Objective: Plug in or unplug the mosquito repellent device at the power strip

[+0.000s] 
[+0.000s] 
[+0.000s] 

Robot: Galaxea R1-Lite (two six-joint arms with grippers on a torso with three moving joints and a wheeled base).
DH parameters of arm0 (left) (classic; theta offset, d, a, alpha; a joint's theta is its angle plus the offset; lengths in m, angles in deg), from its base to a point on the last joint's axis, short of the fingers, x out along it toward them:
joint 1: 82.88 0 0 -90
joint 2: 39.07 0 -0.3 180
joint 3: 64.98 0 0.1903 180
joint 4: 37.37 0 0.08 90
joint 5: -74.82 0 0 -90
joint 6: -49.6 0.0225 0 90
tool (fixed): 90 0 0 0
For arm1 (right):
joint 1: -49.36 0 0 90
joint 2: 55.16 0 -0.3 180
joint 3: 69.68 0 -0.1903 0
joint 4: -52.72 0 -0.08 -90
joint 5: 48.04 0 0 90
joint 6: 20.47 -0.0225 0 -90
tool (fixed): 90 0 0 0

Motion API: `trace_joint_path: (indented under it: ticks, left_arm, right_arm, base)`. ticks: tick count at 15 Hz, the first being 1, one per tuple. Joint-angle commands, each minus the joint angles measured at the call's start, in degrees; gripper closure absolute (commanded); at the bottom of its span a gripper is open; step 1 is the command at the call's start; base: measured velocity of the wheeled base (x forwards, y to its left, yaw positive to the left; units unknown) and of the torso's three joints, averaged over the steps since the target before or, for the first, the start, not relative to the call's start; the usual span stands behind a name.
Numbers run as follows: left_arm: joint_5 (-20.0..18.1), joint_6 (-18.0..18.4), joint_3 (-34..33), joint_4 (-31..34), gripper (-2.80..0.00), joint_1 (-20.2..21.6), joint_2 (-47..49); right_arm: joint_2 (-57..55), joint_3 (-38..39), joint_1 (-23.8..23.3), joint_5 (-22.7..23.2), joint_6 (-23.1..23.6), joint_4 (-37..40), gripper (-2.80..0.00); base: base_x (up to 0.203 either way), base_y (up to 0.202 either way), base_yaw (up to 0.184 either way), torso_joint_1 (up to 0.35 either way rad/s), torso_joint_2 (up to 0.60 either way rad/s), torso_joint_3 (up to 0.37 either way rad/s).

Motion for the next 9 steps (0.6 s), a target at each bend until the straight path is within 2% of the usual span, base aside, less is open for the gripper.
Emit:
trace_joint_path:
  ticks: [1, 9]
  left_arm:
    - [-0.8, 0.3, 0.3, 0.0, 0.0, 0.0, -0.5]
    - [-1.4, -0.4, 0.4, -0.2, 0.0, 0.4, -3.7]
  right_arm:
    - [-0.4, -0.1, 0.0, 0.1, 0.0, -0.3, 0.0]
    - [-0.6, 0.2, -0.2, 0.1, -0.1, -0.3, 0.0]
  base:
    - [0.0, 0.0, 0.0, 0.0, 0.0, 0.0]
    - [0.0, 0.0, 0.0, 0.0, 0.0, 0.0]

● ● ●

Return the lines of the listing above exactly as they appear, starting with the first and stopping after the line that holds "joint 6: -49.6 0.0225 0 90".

* **Solved exercise**
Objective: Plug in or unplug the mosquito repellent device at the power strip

[+0.000s] 
[+0.000s] 
[+0.000s] 

Robot: Galaxea R1-Lite (two six-joint arms with grippers on a torso with three moving joints and a wheeled base).
DH parameters of arm0 (left) (classic; theta offset, d, a, alpha; a joint's theta is its angle plus the offset; lengths in m, angles in deg), from its base to a point on the last joint's axis, short of the fingers, x out along it toward them:
joint 1: 82.88 0 0 -90
joint 2: 39.07 0 -0.3 180
joint 3: 64.98 0 0.1903 180
joint 4: 37.37 0 0.08 90
joint 5: -74.82 0 0 -90
joint 6: -49.6 0.0225 0 90

This concludes the response.